Artist Statement
The five photos shown here are from an ongoing series of photos that I’ve been collecting for nearly fifteen years. The subjects are all dilapidated, broken, or missing public telephones in urban environments.
The first time I considered the public telephone was in about 1998: I was in a low-income neighbourhood in Toronto – most people didn’t yet have cell phones, and I needed to make a phone call. I walked for blocks and blocks looking for a phone only to learn that pay phones had been removed from this neighbourhood due to vandalism. This made me consider the ways in which poverty reinforces itself. If you don’t have access to a phone, how are you supposed to get a job? Make calls to agencies that might help you? Call your ailing mother?
A few years later in 2001, I spent the summer living in Brooklyn, and – still using film at the time – I came across a series of fantastically violated pay phones, all of which told colourful stories. They were broken, beaten, covered in gang tags, and used as receptacles for all kinds of trash and personal debris.
Since then, I’ve been chronicling the demise of the pay phone across North America and in my travels. To me, these images tell the story of the common end to a cheap and accessible public service in favour of the individualism of the cell phone, but they also tell individual stories of local decay and neglect.

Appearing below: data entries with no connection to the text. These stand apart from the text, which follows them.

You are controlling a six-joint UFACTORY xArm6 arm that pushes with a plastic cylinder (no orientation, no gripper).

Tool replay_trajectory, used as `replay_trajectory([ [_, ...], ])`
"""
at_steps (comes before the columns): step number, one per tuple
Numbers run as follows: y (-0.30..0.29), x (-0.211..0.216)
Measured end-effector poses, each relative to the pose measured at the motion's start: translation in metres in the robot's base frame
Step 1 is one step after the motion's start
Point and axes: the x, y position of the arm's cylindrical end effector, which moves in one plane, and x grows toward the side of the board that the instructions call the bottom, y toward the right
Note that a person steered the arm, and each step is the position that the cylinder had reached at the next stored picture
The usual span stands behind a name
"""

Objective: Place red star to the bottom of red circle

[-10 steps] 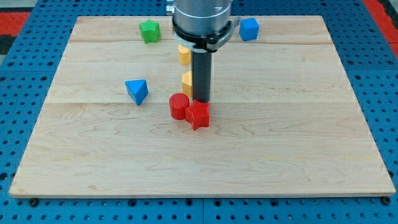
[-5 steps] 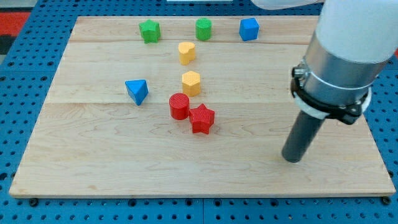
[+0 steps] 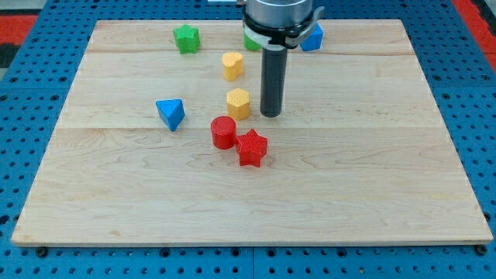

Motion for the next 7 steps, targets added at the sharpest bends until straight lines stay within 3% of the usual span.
replay_trajectory([
  [3, -0.036, 0.063],
  [5, 0.046, 0.090],
  [7, -0.010, 0.096],
])
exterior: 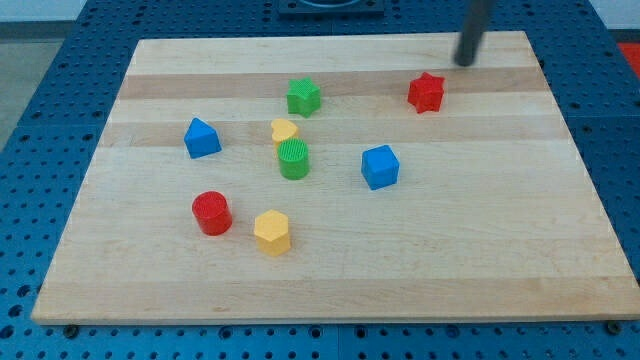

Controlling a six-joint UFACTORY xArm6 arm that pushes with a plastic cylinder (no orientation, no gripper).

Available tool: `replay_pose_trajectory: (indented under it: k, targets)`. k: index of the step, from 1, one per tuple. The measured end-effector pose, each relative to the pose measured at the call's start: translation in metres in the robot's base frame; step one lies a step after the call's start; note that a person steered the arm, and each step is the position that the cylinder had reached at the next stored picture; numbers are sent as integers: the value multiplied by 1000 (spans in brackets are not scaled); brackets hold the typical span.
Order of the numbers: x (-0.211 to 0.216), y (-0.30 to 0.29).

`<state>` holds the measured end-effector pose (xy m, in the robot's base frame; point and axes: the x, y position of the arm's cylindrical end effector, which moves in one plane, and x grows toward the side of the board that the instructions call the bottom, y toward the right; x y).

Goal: Put the green star at the top of the board

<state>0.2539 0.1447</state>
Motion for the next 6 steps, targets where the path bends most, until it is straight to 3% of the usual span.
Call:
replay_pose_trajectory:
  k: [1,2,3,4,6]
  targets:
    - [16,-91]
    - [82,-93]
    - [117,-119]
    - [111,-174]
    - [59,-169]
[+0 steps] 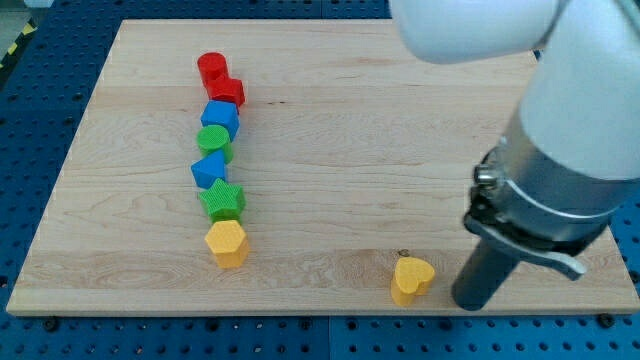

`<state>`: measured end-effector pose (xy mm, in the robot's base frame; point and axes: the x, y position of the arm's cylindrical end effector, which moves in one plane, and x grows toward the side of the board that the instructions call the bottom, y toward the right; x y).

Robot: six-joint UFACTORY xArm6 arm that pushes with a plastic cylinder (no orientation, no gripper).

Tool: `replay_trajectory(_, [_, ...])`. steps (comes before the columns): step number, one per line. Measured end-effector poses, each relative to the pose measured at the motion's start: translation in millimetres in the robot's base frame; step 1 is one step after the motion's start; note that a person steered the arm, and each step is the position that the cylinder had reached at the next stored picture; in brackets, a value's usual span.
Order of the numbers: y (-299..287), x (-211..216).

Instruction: Slide yellow heart up and left a bit

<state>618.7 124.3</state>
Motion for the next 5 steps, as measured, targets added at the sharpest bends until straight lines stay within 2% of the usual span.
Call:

These are my urban orphans.
Artist Bio
Jill Goldberg is currently an instructor of English literature and creative writing in Vancouver, Canada, as well as a student of the University of British Columbia’s MFA program in creative writing. Her work (both writing and photography) has been featured in Matrix, Sub Terrain, and Tikkun Magazine, and I recently won Friction Magazine’s Tethered by Letters poetry prize.